“WE DON’T CARE !!!”
And MC Verse completes another pirouette before hopping back to Kodish’s bass drum. It’s not quite Pretty Vacant, but pretty much sums up the mindset of those destroying themselves in front of me.
Another pint is lobbed worryingly close by, another sweat soaked body staggers past. That poor soul looks like he is going to rip off his own jaw to stop himself gurning. Two more pints fly by. She has her clothes ripped. He is picking himself up off the floor. Some chavs barge forward.
There are worse situations one could be in (some of town’s darker drum n bass establishments perhaps). Watching a thousand kids smashed like its Saturday afternoon at the Carling Weekend was surprising, but this is the sort of crowd Pendulum are drawing in for their first major live tour on these shores ahead of their second album.

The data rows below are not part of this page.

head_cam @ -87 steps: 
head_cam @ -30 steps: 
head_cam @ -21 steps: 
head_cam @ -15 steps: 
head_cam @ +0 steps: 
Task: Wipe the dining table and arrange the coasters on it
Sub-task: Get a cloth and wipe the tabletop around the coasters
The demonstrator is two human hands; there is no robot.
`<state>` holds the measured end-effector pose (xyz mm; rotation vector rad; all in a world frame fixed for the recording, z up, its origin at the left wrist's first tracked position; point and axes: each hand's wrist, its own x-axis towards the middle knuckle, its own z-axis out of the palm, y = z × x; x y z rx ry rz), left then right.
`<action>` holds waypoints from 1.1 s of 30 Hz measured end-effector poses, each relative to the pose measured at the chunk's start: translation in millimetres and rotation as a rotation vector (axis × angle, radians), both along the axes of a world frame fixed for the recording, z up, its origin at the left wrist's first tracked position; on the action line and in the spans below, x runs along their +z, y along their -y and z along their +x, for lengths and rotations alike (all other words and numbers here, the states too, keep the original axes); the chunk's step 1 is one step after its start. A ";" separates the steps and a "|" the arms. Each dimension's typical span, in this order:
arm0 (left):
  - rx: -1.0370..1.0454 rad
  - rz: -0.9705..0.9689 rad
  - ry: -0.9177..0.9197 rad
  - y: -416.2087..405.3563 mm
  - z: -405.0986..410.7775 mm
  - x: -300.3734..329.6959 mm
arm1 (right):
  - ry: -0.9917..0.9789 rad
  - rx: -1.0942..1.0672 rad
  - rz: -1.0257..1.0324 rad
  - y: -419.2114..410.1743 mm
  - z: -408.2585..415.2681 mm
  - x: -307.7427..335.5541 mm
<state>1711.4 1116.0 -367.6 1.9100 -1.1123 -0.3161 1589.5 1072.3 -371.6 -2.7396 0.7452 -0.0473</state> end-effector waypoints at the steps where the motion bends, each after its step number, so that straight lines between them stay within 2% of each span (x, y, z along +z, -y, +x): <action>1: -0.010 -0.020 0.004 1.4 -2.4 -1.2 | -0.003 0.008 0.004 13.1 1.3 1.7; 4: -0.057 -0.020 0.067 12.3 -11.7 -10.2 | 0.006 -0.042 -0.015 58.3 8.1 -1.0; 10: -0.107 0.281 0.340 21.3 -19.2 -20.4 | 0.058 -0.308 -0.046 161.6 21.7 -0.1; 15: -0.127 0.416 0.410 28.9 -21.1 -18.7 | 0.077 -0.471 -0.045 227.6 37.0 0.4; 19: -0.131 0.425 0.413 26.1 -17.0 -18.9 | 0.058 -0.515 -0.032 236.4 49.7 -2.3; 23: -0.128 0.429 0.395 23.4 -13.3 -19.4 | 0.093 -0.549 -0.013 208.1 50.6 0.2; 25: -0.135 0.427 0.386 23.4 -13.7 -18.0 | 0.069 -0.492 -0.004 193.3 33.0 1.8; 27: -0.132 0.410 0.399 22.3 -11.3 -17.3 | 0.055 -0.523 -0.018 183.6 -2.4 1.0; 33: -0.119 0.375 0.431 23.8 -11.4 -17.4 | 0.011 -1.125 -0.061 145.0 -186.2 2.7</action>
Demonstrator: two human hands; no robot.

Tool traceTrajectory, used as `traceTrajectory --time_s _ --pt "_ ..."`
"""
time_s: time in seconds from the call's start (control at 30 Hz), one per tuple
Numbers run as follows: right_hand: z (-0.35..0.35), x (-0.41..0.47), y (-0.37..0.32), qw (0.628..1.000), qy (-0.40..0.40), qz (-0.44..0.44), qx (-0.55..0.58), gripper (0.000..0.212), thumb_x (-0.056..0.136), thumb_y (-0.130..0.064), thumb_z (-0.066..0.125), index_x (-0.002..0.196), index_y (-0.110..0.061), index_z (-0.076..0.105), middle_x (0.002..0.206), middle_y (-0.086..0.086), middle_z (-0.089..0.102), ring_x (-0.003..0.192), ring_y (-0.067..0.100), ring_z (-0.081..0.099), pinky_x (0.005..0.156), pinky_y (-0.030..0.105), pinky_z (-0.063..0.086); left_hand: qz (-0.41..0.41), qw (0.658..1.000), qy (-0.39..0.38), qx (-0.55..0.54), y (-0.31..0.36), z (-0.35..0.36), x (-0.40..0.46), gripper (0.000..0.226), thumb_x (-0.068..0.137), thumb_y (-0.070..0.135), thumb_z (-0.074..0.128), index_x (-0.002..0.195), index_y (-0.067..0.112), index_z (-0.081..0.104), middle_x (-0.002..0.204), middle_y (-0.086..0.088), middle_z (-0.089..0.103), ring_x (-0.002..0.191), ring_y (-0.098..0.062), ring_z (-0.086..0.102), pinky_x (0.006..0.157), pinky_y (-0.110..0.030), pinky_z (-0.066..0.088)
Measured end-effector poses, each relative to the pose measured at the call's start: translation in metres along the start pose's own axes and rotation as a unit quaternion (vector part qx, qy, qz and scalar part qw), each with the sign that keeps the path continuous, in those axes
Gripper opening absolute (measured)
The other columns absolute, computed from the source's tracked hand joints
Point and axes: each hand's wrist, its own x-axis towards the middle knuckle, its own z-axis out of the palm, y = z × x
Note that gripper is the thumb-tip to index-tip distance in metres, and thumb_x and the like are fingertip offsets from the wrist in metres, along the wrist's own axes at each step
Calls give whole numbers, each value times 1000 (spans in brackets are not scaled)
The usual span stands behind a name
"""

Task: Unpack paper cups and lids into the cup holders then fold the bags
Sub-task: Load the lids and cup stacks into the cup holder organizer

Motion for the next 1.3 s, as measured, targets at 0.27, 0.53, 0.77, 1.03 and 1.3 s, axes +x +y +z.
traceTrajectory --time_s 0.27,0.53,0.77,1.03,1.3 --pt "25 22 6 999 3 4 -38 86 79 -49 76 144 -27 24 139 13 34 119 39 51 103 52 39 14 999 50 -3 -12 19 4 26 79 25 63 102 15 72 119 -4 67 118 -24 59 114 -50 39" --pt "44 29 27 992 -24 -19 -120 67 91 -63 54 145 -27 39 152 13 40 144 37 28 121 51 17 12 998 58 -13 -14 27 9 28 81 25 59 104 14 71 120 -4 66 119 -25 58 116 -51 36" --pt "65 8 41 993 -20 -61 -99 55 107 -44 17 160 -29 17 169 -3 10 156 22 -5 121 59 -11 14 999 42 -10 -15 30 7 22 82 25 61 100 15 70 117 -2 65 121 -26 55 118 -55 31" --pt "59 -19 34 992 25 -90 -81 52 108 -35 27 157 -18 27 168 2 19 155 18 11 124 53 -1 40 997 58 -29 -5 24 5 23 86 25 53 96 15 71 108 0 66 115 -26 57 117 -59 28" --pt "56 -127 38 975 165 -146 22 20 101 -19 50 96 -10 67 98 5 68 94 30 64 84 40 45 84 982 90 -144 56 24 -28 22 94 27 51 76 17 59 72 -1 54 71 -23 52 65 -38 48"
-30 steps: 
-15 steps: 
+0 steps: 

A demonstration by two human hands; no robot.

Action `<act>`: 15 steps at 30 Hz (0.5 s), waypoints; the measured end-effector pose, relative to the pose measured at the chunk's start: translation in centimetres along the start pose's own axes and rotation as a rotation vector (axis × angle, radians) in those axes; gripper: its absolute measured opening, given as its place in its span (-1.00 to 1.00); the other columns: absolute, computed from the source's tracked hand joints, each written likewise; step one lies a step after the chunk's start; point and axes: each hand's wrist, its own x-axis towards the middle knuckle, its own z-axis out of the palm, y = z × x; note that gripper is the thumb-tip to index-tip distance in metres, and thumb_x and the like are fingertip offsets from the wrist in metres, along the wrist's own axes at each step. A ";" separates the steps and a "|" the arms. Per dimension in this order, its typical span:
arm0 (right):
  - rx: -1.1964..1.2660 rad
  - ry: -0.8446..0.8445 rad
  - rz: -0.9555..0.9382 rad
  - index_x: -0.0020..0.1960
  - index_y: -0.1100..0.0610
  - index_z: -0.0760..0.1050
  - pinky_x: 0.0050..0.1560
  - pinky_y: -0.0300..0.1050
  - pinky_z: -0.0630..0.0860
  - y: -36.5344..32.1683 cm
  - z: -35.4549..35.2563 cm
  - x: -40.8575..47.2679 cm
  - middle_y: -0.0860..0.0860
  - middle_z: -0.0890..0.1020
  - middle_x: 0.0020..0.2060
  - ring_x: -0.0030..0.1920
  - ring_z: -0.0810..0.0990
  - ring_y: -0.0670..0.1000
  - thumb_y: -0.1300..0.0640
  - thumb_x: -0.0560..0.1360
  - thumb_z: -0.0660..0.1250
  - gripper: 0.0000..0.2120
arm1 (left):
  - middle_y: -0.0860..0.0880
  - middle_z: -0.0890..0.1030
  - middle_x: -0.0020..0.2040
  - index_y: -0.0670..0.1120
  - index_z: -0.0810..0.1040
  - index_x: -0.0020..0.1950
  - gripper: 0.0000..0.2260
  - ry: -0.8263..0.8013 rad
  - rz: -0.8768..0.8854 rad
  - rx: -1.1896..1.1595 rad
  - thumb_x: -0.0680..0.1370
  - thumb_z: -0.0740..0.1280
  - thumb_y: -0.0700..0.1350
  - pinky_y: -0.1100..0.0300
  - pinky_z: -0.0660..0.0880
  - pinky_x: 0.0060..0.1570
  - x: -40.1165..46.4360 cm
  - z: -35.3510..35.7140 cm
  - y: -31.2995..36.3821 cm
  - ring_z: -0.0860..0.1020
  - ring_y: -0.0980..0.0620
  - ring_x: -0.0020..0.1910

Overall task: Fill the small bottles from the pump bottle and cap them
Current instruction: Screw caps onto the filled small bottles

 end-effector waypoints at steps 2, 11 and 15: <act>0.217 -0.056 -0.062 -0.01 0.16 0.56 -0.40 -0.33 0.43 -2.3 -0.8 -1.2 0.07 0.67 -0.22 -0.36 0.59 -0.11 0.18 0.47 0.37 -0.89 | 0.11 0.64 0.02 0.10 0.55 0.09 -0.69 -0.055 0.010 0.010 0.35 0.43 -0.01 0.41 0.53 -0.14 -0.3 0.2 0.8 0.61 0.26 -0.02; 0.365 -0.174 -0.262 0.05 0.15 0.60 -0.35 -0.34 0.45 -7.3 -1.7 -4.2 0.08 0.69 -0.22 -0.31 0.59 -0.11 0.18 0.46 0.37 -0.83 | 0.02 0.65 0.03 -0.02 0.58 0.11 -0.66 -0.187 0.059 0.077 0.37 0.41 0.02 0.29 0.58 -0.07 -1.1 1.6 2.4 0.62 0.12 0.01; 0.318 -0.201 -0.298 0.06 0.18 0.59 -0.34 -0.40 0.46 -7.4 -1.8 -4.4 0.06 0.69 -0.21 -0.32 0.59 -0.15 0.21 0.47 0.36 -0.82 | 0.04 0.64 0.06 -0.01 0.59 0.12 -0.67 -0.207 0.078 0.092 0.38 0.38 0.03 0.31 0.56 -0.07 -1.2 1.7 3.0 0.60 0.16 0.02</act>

Few have it in their stocks to launch a show with an assault as heavy as Blood Sugar, new single Granite, or Fasten Your Seatbelt. By that point musicOMH has been hit by three drinks and reeks of Stella. A few sidesteps and there is decent refuge to watch the band tear through their set with the kind of ferocity seen at Mastodon shows.
In the live arena Pendulum are a band through and through, which gives them infinitely more depth than a bloke in a hoodie behind a set of decks. Much of their demeanour does feel like a metal band (lots of jamming, posturing and beat downs) and it’s partly the reason dnb purists often scoff at them, though one suspects even they wouldn’t be able to resist the gorging rework of Voodoo People or their signature tune Slam.
In the decade that has passed since the Fat of the Land, not many have come this close to discharging the same colossal dose of energy The Prodigy once did. The landscape may have been left to run fallow, but in Pendulum there are hungry landowners just waiting to rip it up once more.